Your goal: Work through the records below and tally every line containing "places". Reply with the total alone.

++++ Material shown

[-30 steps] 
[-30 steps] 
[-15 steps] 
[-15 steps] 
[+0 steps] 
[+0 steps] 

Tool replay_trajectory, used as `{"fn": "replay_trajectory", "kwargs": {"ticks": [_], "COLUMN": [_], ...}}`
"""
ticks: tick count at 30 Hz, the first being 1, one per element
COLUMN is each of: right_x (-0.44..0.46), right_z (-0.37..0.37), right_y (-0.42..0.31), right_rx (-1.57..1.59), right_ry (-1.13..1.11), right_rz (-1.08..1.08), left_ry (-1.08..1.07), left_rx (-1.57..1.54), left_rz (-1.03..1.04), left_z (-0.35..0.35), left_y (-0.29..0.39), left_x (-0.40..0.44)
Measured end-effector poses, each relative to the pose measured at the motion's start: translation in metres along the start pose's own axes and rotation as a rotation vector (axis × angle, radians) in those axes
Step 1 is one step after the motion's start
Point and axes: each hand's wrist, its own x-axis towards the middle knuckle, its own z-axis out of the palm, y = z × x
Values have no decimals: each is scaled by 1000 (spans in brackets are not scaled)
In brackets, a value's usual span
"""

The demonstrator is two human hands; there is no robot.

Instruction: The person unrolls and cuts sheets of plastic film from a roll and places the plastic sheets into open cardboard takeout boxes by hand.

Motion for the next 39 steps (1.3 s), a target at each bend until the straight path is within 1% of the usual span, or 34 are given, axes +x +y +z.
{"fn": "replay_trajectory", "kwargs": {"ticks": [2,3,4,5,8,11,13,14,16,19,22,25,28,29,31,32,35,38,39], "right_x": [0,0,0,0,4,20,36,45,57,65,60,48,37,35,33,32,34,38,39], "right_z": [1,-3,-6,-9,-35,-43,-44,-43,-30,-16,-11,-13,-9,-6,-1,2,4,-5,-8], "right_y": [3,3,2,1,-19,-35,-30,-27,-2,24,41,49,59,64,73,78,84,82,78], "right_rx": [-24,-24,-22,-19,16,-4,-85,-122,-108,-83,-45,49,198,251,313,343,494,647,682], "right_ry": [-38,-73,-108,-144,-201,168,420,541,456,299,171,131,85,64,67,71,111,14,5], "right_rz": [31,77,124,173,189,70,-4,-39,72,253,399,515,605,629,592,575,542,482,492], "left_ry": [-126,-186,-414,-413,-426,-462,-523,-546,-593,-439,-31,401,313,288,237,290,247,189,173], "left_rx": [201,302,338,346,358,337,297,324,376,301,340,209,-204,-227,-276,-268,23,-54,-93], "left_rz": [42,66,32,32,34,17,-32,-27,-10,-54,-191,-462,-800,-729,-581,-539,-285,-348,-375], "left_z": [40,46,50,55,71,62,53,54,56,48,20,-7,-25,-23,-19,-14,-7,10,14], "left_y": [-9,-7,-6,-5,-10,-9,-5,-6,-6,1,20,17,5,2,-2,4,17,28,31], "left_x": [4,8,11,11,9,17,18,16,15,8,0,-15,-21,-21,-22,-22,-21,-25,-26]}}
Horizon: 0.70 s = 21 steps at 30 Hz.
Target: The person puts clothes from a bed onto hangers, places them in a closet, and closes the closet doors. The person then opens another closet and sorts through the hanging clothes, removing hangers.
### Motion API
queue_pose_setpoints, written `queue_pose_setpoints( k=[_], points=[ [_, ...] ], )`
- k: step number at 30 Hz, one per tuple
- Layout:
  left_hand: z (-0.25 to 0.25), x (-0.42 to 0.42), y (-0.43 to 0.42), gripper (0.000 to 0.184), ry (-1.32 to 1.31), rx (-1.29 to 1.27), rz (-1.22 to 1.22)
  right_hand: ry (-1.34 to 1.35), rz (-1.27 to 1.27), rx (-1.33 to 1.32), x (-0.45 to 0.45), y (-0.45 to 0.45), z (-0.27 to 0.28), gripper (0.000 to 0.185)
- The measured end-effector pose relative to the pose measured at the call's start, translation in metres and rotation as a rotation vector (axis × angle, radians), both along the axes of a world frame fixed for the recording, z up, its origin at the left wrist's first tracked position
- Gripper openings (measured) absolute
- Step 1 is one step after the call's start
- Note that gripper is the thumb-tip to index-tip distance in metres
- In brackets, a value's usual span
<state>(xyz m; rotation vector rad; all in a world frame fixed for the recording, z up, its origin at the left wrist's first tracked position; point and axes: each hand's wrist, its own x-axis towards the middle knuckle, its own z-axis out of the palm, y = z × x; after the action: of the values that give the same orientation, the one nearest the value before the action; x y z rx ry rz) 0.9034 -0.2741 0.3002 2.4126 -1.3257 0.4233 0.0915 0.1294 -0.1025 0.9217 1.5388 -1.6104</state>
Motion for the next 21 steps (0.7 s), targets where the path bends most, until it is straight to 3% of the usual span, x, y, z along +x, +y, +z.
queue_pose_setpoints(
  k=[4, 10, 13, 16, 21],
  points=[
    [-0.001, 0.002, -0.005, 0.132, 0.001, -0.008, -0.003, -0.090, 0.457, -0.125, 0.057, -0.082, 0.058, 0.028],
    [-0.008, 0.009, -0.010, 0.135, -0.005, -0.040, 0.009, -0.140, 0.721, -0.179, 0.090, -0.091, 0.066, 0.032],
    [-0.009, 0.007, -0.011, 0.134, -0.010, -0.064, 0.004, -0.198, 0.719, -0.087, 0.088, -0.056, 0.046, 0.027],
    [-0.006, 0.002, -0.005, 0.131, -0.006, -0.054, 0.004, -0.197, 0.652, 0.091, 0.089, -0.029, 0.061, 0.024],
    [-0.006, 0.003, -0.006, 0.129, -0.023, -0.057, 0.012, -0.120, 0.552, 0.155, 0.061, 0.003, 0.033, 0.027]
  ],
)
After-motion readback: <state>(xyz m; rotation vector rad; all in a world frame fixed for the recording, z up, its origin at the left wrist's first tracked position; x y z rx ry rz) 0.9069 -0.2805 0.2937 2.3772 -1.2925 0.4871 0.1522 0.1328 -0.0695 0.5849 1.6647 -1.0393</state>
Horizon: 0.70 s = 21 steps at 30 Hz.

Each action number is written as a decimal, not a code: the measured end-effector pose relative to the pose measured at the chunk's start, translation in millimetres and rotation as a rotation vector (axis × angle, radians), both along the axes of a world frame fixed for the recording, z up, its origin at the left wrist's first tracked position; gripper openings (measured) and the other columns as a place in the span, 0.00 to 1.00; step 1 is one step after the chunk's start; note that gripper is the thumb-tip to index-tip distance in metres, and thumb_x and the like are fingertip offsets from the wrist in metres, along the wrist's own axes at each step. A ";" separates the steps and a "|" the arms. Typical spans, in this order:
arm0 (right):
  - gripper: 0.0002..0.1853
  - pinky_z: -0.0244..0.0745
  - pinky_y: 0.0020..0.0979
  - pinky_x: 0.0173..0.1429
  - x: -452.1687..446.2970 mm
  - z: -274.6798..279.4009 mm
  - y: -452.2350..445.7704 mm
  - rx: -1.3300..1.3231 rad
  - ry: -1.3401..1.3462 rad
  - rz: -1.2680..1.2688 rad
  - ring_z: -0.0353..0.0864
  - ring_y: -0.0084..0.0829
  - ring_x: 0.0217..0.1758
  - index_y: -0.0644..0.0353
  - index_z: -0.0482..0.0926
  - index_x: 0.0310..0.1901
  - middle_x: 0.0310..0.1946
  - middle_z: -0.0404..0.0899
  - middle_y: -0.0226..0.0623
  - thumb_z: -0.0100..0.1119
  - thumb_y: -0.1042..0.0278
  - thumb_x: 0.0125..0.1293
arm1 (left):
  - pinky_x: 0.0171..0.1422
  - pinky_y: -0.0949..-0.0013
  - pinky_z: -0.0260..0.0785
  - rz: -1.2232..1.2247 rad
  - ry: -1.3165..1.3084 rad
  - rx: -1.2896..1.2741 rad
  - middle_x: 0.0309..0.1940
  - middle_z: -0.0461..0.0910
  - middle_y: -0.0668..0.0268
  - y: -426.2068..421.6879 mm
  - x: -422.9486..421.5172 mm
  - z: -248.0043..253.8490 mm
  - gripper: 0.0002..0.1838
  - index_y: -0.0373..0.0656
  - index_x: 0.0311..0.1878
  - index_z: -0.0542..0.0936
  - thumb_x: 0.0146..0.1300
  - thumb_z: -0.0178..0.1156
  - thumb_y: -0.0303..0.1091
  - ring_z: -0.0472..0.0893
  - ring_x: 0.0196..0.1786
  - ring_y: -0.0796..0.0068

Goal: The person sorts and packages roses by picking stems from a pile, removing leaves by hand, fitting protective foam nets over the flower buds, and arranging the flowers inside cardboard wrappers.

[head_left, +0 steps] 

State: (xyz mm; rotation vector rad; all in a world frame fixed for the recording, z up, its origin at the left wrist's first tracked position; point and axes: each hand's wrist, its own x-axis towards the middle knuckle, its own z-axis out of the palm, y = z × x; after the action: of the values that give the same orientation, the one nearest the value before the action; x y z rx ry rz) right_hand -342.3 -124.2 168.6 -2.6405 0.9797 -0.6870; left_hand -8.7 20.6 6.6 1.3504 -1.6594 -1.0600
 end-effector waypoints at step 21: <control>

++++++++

Answer box: 2